Wow, does Admiral McConnell leave no doubt about his inability to tolerate even the slightest criticism. More from yesterday’s Johns Hopkins forum. This exchange is worth posting in full. If anyone has video of McConnell’s appearance, email me at sackerman-at-washingtonindependent-dot-com.
So first McConnell says this about waterboarding:
DR. STEVEN DAVID: Again, just to clarify, if you felt the situation warranted it, you would us waterboarding, and you do believe in certain situations it’s effective and the only way of extracting information.
DIRECTOR McCONNELL: Were you listening?
DR. DAVID: Yeah, I listened to every word.
DIRECTOR McCONNELL: Well, I said it’s not in our list of techniques. If we decided we needed it we would go through a procedure to get permission and we would go notify the Congress.
So if it’s not illegal and it would prevent an attack on a city that would save hundreds, thousands of lives, would we use it? I would certainly be persuaded in that direction, given that the Attorney General verified it’s a legal technique.
Does it work? Yes, it works.
And then an audience member stands up to McConnell. It’s long, but it’s really, really worth reading:
QUESTION: I just want to read a couple of quotes here and then I have a little short questions.
This is a quote from David Petraeus. He says, “This fight depends upon securing the population which must understand that we, not our enemies, occupy the moral high ground. Beyond the basic fact that such actions are illegal, history shows that they also are frequently neither useful nor necessary.”
Second quote.
DIRECTOR McCONNELL: What is neither useful nor necessary? I missed the point.

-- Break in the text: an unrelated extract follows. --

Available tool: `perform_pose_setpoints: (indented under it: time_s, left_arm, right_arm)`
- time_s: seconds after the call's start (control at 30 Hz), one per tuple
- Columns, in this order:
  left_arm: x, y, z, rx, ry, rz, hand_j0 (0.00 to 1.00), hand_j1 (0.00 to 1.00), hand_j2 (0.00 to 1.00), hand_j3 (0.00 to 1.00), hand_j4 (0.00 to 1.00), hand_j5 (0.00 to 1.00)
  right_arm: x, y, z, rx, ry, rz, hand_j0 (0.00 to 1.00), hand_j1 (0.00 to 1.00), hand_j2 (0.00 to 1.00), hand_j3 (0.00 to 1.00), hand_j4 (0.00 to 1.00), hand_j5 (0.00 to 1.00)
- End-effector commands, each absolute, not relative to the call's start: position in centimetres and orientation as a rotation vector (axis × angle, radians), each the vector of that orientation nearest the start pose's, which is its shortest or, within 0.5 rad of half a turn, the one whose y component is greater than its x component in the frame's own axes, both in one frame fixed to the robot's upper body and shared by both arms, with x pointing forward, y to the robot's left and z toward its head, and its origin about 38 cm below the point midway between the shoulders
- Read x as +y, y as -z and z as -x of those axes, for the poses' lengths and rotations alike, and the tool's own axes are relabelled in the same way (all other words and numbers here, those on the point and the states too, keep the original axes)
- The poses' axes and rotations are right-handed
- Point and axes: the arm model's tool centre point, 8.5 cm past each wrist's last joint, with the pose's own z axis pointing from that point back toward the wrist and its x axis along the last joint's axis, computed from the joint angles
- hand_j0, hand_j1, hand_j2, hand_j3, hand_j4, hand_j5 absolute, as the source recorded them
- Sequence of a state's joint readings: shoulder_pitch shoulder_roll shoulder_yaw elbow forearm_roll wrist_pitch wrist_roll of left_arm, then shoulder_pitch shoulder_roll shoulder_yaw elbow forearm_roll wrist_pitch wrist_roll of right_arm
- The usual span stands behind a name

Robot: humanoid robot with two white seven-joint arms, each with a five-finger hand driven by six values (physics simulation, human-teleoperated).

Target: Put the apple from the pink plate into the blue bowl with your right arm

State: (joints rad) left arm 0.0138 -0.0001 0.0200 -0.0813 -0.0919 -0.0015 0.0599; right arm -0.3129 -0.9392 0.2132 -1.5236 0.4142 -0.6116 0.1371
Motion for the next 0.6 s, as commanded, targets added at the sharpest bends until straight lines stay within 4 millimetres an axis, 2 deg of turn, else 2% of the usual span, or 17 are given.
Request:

QUESTION: We’re talking about waterboarding. We’re talking about torture.
DIRECTOR McCONNELL: Okay.
QUESTION: From a letter written to the Senate Select Committee on Intelligence that says, “We believe it is vital to the safety of our men and women in uniform that the United States not sanction the use of interrogation methods it would find unacceptable if inflicted by the enemy against captured Americans.” You understand that one, right?
DIRECTOR McCONNELL: Uh huh.
QUESTION: We don’t want that happening to our people in uniform.
DIRECTOR McCONNELL: In uniform. Remember that audience, the key is “in uniform”.
QUESTION: In uniform, absolutely. Here’s the folks who signed onto that statement.
DIRECTOR McCONNELL: It would be the entire nation.
QUESTION: No, it would be General Joseph Hoar, United States Marine Corps; General Paul –
DIRECTOR McCONNELL: It’s the law of the nation.
QUESTION: General Paul Kern, United States Army; –
DIRECTOR McCONNELL: Put Mike McConnell on the list, too. I signed up to it.
QUESTION: — United States Marine Corps; General David Maddox, United States –
MR. ROSE: Do you have a question, sir?
QUESTION: I’m almost done. General Merrill McPeak, United States Air Force. I’m going to get to the question. I’ve got three more names. Vice Admiral Lee F. Gunn, Admiral Stansfield Turner. You know all these people, don’t you?
DIRECTOR McCONNELL: I know them all. I agree with them.
QUESTION: And you agree with them. Okay.
DIRECTOR McCONNELL: So what’s your point?
QUESTION: The point is that we have a national security infrastructure, an idea about what really constitutes security in this country, and it’s not the only view. There are other views that we would be much better off with a national security idea or community that would pursue something that would make us morally take the high ground as Petraeus said.
DIRECTOR McCONNELL: Sir, are you going to get to a question?
QUESTION: The question is, do you feel that’s a possibility?
DIRECTOR McCONNELL: I feel that’s a fact. I agree with everything you just said.
QUESTION: How then do you justify what you just justified when what’s his name was up here?
DIRECTOR McCONNELL: I guess you didn’t listen. You’ll have to go watch the tape.
QUESTION: You’re so arrogant, that people cannot — You’re very arrogant.
DIRECTOR McCONNELL: Well, I have a different opinion.